▸ **Excerpted data**:
^^^^^^^^^^^^^^^^

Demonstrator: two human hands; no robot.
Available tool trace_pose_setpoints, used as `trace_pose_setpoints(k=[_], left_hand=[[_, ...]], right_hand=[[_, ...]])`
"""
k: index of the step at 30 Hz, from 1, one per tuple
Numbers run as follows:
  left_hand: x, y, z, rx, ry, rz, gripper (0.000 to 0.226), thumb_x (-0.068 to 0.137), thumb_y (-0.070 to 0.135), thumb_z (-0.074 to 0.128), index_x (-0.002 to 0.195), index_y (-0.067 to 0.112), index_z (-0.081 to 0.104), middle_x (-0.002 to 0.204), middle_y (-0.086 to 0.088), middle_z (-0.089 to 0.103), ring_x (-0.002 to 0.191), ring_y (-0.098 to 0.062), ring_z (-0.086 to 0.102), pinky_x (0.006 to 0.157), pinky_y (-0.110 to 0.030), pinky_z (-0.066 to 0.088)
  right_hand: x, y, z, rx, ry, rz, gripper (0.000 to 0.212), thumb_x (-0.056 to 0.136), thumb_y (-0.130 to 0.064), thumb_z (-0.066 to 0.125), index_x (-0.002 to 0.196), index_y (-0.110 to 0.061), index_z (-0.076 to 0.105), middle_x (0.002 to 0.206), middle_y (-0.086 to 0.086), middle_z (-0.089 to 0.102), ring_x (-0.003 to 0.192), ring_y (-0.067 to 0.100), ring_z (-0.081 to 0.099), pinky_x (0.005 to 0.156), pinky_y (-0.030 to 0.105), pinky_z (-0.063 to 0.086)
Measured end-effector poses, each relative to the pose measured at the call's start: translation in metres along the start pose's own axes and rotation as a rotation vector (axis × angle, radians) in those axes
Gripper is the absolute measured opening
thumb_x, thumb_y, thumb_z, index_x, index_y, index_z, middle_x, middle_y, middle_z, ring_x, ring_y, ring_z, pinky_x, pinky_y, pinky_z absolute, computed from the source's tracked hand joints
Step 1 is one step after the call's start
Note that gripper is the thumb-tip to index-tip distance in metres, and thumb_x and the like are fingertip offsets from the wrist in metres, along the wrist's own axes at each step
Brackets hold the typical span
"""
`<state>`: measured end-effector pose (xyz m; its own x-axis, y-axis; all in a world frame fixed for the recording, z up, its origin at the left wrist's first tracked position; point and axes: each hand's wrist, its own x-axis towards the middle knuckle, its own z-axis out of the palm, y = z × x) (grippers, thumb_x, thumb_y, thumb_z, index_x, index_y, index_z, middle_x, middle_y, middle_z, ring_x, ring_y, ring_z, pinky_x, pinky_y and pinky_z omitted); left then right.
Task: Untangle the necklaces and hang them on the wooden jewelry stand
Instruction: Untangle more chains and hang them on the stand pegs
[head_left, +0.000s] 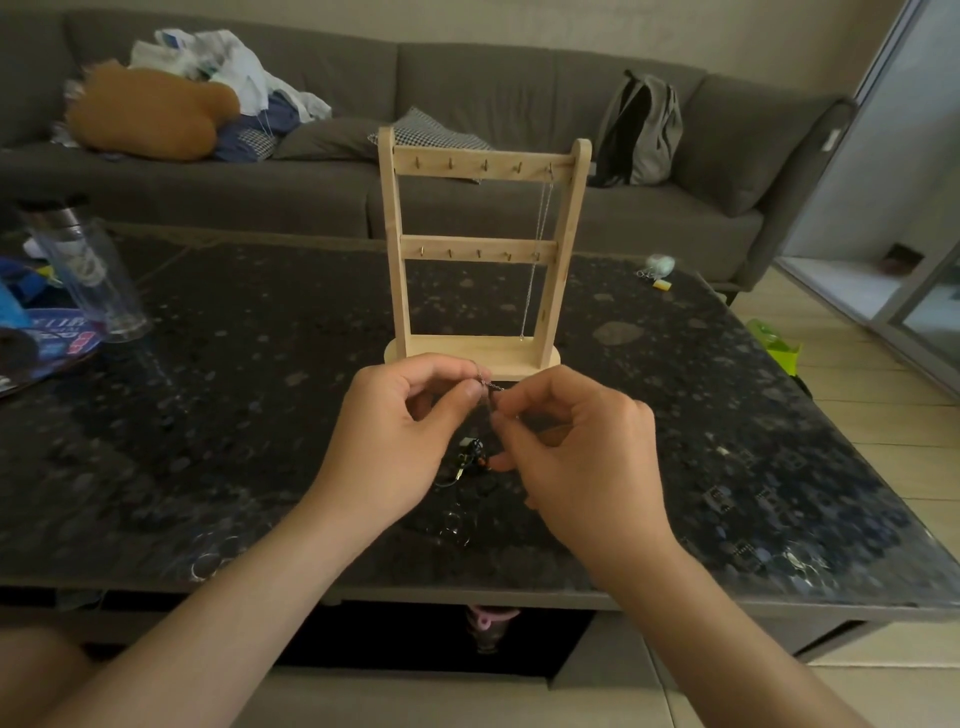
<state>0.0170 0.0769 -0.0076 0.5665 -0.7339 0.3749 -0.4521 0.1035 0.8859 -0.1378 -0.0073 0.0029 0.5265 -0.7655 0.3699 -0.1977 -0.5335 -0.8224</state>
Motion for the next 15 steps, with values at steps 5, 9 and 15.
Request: trace_pose_setpoints(k=[5, 9, 15], left_hand=[[0.0, -0.004, -0.002, 0.068, 0.0, 0.034, 0.022, 0.101, 0.012, 0.074, 0.115, 0.027, 0.082, 0.094, 0.017, 0.079, 0.069, -0.012, 0.067, 0.067, -0.022, 0.058], [0.0, -0.003, -0.004, 0.214, 0.028, 0.09, 0.035, 0.098, 0.015, 0.076, 0.13, 0.028, 0.077, 0.09, 0.023, 0.075, 0.055, -0.009, 0.047, 0.055, -0.014, 0.043], [-0.002, 0.006, -0.005, 0.337, 0.008, 0.163, 0.046, 0.097, 0.014, 0.077, 0.141, 0.026, 0.069, 0.089, 0.021, 0.069, 0.064, -0.002, 0.057, 0.069, -0.006, 0.045]], right_hand=[[0.003, -0.003, 0.0, -0.033, 0.022, 0.017, 0.018, 0.086, -0.029, 0.091, 0.096, -0.034, 0.077, 0.081, -0.021, 0.077, 0.063, 0.002, 0.075, 0.09, 0.053, 0.06], [0.007, -0.001, -0.004, -0.129, -0.048, 0.02, 0.014, 0.086, -0.03, 0.089, 0.096, -0.032, 0.079, 0.076, -0.021, 0.075, 0.068, -0.001, 0.073, 0.087, 0.038, 0.063], [0.009, 0.003, -0.004, -0.131, -0.183, 0.027, 0.005, 0.099, -0.03, 0.076, 0.101, -0.026, 0.079, 0.075, -0.011, 0.075, 0.061, 0.002, 0.073, 0.061, 0.015, 0.058]])
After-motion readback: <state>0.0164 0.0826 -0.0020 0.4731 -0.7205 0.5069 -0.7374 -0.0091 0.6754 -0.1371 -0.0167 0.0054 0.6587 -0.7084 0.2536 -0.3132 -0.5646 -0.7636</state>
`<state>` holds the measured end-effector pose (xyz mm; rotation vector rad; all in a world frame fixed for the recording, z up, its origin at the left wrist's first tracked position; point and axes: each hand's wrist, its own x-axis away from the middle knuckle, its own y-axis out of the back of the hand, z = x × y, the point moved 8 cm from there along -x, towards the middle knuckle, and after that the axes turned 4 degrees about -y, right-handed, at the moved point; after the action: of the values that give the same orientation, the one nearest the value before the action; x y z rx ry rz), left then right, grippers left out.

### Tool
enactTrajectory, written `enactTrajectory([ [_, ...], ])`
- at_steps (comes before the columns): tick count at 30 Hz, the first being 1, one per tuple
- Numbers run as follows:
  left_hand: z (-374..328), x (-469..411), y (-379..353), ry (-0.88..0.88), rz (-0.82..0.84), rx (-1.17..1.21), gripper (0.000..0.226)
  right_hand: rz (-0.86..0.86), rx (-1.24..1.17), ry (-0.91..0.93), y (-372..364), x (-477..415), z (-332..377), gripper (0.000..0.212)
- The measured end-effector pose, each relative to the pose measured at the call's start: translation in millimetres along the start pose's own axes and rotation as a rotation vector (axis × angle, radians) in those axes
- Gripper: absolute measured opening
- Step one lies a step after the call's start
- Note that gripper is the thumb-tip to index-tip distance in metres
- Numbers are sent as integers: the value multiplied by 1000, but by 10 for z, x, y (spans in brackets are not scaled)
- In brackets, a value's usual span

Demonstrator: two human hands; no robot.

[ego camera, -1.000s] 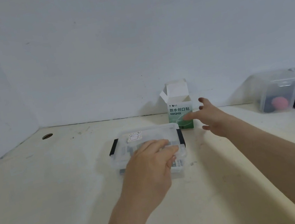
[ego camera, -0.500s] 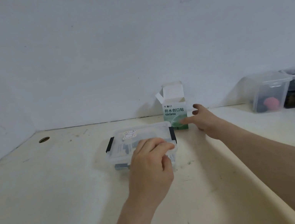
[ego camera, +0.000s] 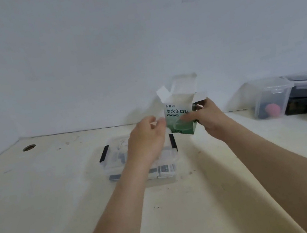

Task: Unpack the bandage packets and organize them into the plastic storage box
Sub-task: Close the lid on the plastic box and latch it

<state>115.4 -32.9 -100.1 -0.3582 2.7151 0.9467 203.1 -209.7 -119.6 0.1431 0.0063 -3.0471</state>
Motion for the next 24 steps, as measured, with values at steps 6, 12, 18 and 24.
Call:
enactTrajectory([
  [6,-315,115,-241,98,42,539,42,183,264,111,230,968,499,69],
  [12,-889,492,-401,-196,-53,298,32,-6,90,0,773,1674,465,47],
  [18,-1523,1093,-895,-398,117,339,23,-588,485,116,1502,2513,633,20],
  [24,-2197,2063,-1590,-477,398,474,16,-977,678,113,2323,3636,657,12],
])
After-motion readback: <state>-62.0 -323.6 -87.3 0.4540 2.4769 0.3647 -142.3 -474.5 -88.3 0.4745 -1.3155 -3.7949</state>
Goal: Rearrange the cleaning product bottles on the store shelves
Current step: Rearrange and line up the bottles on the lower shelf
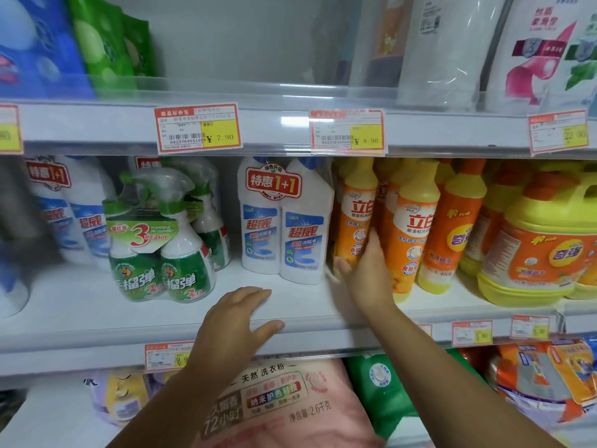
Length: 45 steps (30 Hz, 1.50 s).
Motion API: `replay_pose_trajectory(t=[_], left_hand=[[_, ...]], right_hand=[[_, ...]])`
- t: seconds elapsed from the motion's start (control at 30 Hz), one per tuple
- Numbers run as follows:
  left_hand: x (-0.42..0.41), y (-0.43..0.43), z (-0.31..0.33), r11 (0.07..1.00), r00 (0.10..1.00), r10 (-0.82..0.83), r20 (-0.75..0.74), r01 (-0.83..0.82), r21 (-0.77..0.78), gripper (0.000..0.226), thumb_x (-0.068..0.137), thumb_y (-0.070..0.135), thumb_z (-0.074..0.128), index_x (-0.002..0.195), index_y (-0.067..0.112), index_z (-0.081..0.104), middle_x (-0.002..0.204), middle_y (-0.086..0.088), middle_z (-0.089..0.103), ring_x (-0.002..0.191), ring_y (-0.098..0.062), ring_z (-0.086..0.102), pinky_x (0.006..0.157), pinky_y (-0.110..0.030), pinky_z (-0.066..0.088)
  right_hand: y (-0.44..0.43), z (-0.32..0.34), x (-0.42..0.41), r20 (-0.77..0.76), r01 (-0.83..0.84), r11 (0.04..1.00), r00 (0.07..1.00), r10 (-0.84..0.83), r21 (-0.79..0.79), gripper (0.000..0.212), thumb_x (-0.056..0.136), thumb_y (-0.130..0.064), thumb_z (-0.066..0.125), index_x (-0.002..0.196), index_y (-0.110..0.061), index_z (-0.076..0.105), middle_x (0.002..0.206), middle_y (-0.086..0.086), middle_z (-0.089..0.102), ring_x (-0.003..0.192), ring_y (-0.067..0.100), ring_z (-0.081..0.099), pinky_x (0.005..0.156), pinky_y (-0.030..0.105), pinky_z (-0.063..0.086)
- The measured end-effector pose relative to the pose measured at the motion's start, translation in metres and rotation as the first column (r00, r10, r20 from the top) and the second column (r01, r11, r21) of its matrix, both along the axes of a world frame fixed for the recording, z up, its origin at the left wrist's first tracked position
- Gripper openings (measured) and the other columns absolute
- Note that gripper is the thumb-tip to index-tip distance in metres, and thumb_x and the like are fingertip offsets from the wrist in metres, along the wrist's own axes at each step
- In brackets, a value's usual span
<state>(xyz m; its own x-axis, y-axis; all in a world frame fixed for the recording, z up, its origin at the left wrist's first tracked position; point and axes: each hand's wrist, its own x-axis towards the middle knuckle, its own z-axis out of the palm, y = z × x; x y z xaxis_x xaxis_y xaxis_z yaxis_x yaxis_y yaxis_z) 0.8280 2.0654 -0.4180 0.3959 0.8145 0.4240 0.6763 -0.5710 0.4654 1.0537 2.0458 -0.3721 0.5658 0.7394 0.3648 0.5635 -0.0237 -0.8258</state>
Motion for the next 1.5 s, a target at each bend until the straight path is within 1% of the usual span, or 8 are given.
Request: replay_pose_trajectory(t=[0.23, 0.47, 0.57, 0.67, 0.77, 0.93, 1.17, 1.5], left_hand=[[-0.004, 0.003, -0.004, 1.0, 1.0, 0.009, -0.013, -0.009, -0.001, 0.059, 0.079, 0.058, 0.058, 0.131, 0.034, 0.048, 0.135, 0.017, 0.047, 0.121, -0.002, 0.039, 0.101, -0.021, 0.027], [-0.006, 0.004, -0.004, 1.0, 1.0, -0.001, -0.022, 0.001, 0.013, 0.058, 0.078, 0.059, 0.059, 0.129, 0.033, 0.051, 0.132, 0.017, 0.05, 0.118, -0.003, 0.042, 0.099, -0.021, 0.03], [-0.006, 0.004, -0.001, 1.0, 1.0, -0.002, -0.026, 0.003, 0.008, 0.058, 0.076, 0.058, 0.061, 0.128, 0.033, 0.052, 0.132, 0.017, 0.051, 0.116, -0.003, 0.043, 0.098, -0.021, 0.031], [-0.006, 0.003, 0.003, 1.0, 1.0, 0.002, -0.027, -0.002, 0.0, 0.058, 0.076, 0.057, 0.063, 0.128, 0.033, 0.052, 0.132, 0.017, 0.05, 0.116, -0.003, 0.044, 0.097, -0.022, 0.032], [-0.003, -0.003, 0.005, 1.0, 1.0, 0.003, -0.023, -0.003, 0.0, 0.055, 0.077, 0.052, 0.065, 0.127, 0.032, 0.054, 0.13, 0.016, 0.052, 0.115, -0.004, 0.046, 0.096, -0.022, 0.033], [-0.003, -0.008, 0.006, 1.0, 1.0, 0.005, -0.029, -0.005, -0.007, 0.052, 0.078, 0.048, 0.067, 0.126, 0.03, 0.056, 0.129, 0.015, 0.054, 0.113, -0.005, 0.047, 0.096, -0.022, 0.034], [-0.003, -0.006, 0.008, 0.999, 1.0, 0.016, -0.024, -0.017, -0.029, 0.056, 0.076, 0.049, 0.068, 0.127, 0.031, 0.054, 0.13, 0.016, 0.052, 0.115, -0.006, 0.046, 0.098, -0.024, 0.034], [-0.003, -0.008, 0.008, 1.0, 0.999, 0.015, -0.031, -0.016, -0.024, 0.054, 0.077, 0.048, 0.067, 0.127, 0.031, 0.054, 0.13, 0.016, 0.052, 0.116, -0.005, 0.045, 0.097, -0.022, 0.032]], right_hand=[[0.021, -0.01, 0.006, -0.037, 0.086, 0.995, 0.995, -0.088, -0.052, 0.054, 0.084, -0.018, 0.069, 0.129, -0.015, 0.04, 0.127, 0.01, 0.058, 0.115, 0.032, 0.057, 0.095, 0.04, 0.043], [0.008, -0.008, 0.0, -0.011, 0.055, 0.992, 0.998, -0.056, -0.114, 0.059, 0.084, -0.022, 0.069, 0.134, -0.014, 0.038, 0.131, 0.01, 0.056, 0.117, 0.03, 0.055, 0.095, 0.035, 0.041], [-0.015, -0.005, -0.003, 0.082, 0.038, 0.998, 0.996, -0.034, -0.045, 0.05, 0.086, -0.024, 0.067, 0.131, -0.016, 0.045, 0.126, 0.005, 0.058, 0.114, 0.024, 0.056, 0.094, 0.033, 0.043], [-0.039, 0.001, -0.001, 0.178, 0.137, 0.983, 0.971, -0.158, 0.125, 0.027, 0.086, -0.026, 0.066, 0.106, -0.016, 0.053, 0.106, 0.001, 0.057, 0.098, 0.021, 0.055, 0.077, 0.031, 0.042], [-0.055, 0.009, 0.012, 0.119, 0.331, 0.903, 0.92, -0.374, 0.274, 0.04, 0.077, -0.023, 0.075, 0.104, -0.011, 0.048, 0.105, 0.006, 0.049, 0.1, 0.027, 0.05, 0.078, 0.035, 0.042], [-0.058, -0.001, 0.035, -0.044, 0.28, 0.959, 0.959, -0.278, 0.038, 0.081, 0.072, -0.028, 0.08, 0.137, -0.02, 0.032, 0.131, 0.002, 0.051, 0.115, 0.023, 0.054, 0.091, 0.046, 0.047], [-0.049, -0.011, 0.049, 0.004, 0.282, 0.959, 0.959, -0.282, -0.038, 0.062, 0.078, -0.032, 0.074, 0.131, -0.024, 0.042, 0.125, 0.001, 0.058, 0.109, 0.024, 0.058, 0.085, 0.04, 0.047], [-0.043, -0.013, 0.058, 0.061, 0.312, 0.95, 0.948, -0.311, -0.012, 0.065, 0.078, -0.03, 0.075, 0.134, -0.022, 0.043, 0.126, 0.007, 0.051, 0.107, 0.028, 0.056, 0.084, 0.043, 0.049]])
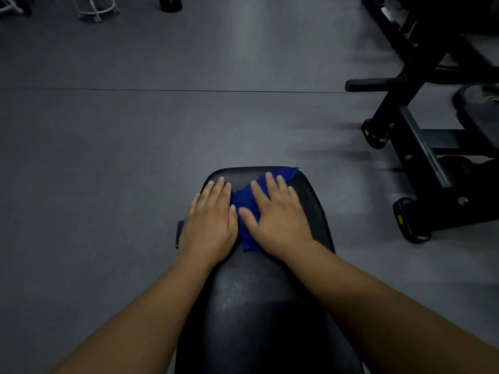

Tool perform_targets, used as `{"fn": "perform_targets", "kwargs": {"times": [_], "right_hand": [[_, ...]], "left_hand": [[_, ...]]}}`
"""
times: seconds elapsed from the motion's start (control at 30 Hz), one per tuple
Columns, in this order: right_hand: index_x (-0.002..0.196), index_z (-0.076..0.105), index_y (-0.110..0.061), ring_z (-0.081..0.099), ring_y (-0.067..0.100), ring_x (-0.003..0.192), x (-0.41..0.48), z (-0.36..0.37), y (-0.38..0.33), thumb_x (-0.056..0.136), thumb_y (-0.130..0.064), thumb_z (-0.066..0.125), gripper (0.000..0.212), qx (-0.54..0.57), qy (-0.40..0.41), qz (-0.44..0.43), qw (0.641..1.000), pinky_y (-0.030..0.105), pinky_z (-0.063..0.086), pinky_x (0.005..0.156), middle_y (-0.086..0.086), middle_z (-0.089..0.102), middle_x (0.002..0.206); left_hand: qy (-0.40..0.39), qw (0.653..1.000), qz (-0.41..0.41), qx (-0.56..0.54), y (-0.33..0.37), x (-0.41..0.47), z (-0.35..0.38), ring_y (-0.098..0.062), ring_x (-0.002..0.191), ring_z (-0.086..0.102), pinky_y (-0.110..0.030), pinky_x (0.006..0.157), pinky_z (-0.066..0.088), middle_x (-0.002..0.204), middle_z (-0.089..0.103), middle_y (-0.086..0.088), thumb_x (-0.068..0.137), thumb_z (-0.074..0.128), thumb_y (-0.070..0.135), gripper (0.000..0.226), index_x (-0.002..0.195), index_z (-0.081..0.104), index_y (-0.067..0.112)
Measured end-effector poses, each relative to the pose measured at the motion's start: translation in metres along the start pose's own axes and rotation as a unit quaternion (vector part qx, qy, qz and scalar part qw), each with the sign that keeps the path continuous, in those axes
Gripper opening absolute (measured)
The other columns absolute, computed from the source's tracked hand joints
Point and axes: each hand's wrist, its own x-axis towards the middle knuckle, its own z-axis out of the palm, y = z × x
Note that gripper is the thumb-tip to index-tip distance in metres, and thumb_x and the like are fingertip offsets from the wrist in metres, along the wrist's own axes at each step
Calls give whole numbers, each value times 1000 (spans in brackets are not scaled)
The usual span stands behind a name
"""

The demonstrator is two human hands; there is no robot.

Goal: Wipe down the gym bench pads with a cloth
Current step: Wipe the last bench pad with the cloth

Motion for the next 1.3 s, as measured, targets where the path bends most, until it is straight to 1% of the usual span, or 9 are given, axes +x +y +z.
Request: {"fn": "perform_targets", "kwargs": {"times": [0.07,0.27,0.43,0.67,0.83,1.03,1.13,1.2,1.3], "right_hand": [[157,25,-23,9,25,153,-14,-3,17,93,-61,19,74,-22,-7,-54,998,43,9,123,7,12,166],[140,48,-11,43,35,131,62,-16,15,86,-44,13,73,-16,30,89,995,43,25,112,21,48,144],[158,21,-20,4,24,153,17,-1,-18,103,-44,31,61,16,-14,-54,998,38,4,124,9,9,166],[158,18,-12,5,24,153,-55,-9,-1,96,-47,9,71,-51,-56,-27,997,39,5,123,10,9,166],[158,16,-10,7,28,153,-141,-14,-18,86,-54,0,86,-42,-92,-21,995,43,9,122,14,9,165],[135,45,-3,50,27,112,-182,-31,-41,101,-31,31,46,-176,-107,77,975,36,41,92,14,51,127],[150,22,6,29,38,141,-199,-11,-37,104,-31,26,60,-156,-116,114,974,40,30,115,29,27,154],[155,-1,3,-2,39,151,-200,-2,-36,105,-30,23,65,-105,-117,112,981,44,8,124,29,-5,161],[157,-7,-6,-15,35,151,-183,5,-41,104,-38,21,68,-31,-69,104,992,45,-3,124,23,-15,162]], "left_hand": [[7,1000,6,-10,-1,1,1,-18,152,20,-39,124,16,163,27,-3,94,13,41,70,153,37,12],[30,998,-12,-44,2,1,2,-20,151,23,-39,124,17,164,26,-6,100,31,28,57,154,33,10],[-3,997,-11,-77,3,-3,-7,-15,152,18,-38,125,11,165,21,-2,90,32,22,69,158,22,16],[-60,995,66,38,33,-56,-18,-21,144,37,-42,120,25,154,46,-4,85,27,34,68,146,48,14],[-114,988,95,49,50,-122,-38,-15,153,14,-36,125,4,163,27,-1,96,36,34,60,153,37,16],[-87,987,66,-120,78,-187,-35,-17,147,33,-36,123,23,157,39,-2,95,18,37,65,150,44,13],[-98,992,73,-25,73,-192,-29,-16,143,40,-42,119,28,153,46,3,102,18,46,61,145,50,18],[-121,989,87,22,66,-185,-28,-14,151,22,-44,123,10,162,28,7,100,5,52,68,154,35,23],[-120,989,80,42,50,-166,-23,-11,154,-1,-41,123,-7,167,2,11,94,-12,53,74,159,11,27]]}}
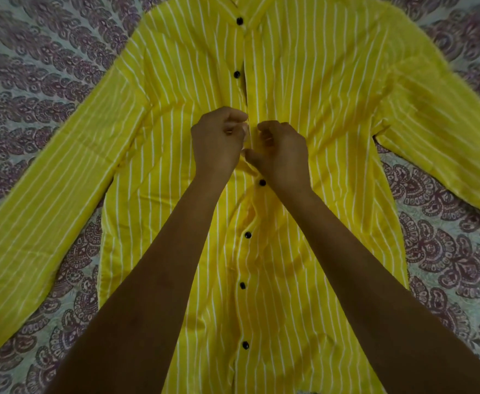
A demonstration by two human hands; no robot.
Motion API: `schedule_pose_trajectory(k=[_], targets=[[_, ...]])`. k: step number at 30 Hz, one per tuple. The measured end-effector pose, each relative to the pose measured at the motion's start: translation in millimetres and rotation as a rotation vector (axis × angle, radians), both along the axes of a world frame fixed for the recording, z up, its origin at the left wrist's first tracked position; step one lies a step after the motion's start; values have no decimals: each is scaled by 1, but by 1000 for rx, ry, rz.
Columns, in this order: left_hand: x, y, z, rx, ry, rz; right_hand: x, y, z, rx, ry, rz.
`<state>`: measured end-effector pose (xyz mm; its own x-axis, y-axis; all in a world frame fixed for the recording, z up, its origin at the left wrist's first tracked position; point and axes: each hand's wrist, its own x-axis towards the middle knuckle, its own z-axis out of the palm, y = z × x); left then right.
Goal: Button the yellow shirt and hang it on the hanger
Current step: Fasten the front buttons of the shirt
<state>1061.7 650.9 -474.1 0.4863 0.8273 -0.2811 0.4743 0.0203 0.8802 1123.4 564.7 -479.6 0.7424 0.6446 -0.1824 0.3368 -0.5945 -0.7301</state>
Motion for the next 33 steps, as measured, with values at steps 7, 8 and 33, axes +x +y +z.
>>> schedule_pose_trajectory(k=[7, 8, 33], targets=[[10, 8, -20, 96, 117, -116, 16, 10, -19, -56, -58, -108], [10, 8, -21, 127, 116, -132, 19, 10, -19, -48, -38, -126], [23, -8, -5, 105, 57, -66, 9, -2, -8, 361, 637, -493]])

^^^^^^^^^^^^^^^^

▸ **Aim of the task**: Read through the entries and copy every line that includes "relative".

▸ **Response to the exercise**:
Measured end-effector poses, each relative to the pose measured at the call's start: translation in metres along the start pose's own axes and rotation as a rotation vector (axis × angle, radians) in those axes
- The measured end-effector pose, each relative to the pose measured at the call's start: translation in millimetres along the start pose's own axes and rotation as a rotation vector (axis × angle, radians) in those axes
- The measured end-effector pose relative to the pose measured at the motion's start, translation in metres and rotation as the first column (r00, r10, r20 from the top) and the second column (r01, r11, r21) of its matrix, both along the axes of a world frame fixed for the recording, z up, its origin at the left wrist's first tracked position
Measured end-effector poses, each relative to the pose measured at the motion's start: translation in metres along the start pose's own axes and rotation as a unit quaternion (vector part qx, qy, qz and scalar part qw), each with the sign that keeps the path continuous, in those axes
Motion API: `schedule_pose_trajectory(k=[_], targets=[[_, ...]])`. k: step number at 30 Hz, one per tuple. The measured end-effector pose, each relative to the pose measured at the motion's start: translation in millimetres and rotation as a rotation vector (axis × angle, radians), both along the axes of a world frame fixed for the recording, z up, its origin at the left wrist's first tracked position; step one lies a step after the motion's start; values have no decimals: each is scaled by 1, but by 1000 for rx, ry, rz.

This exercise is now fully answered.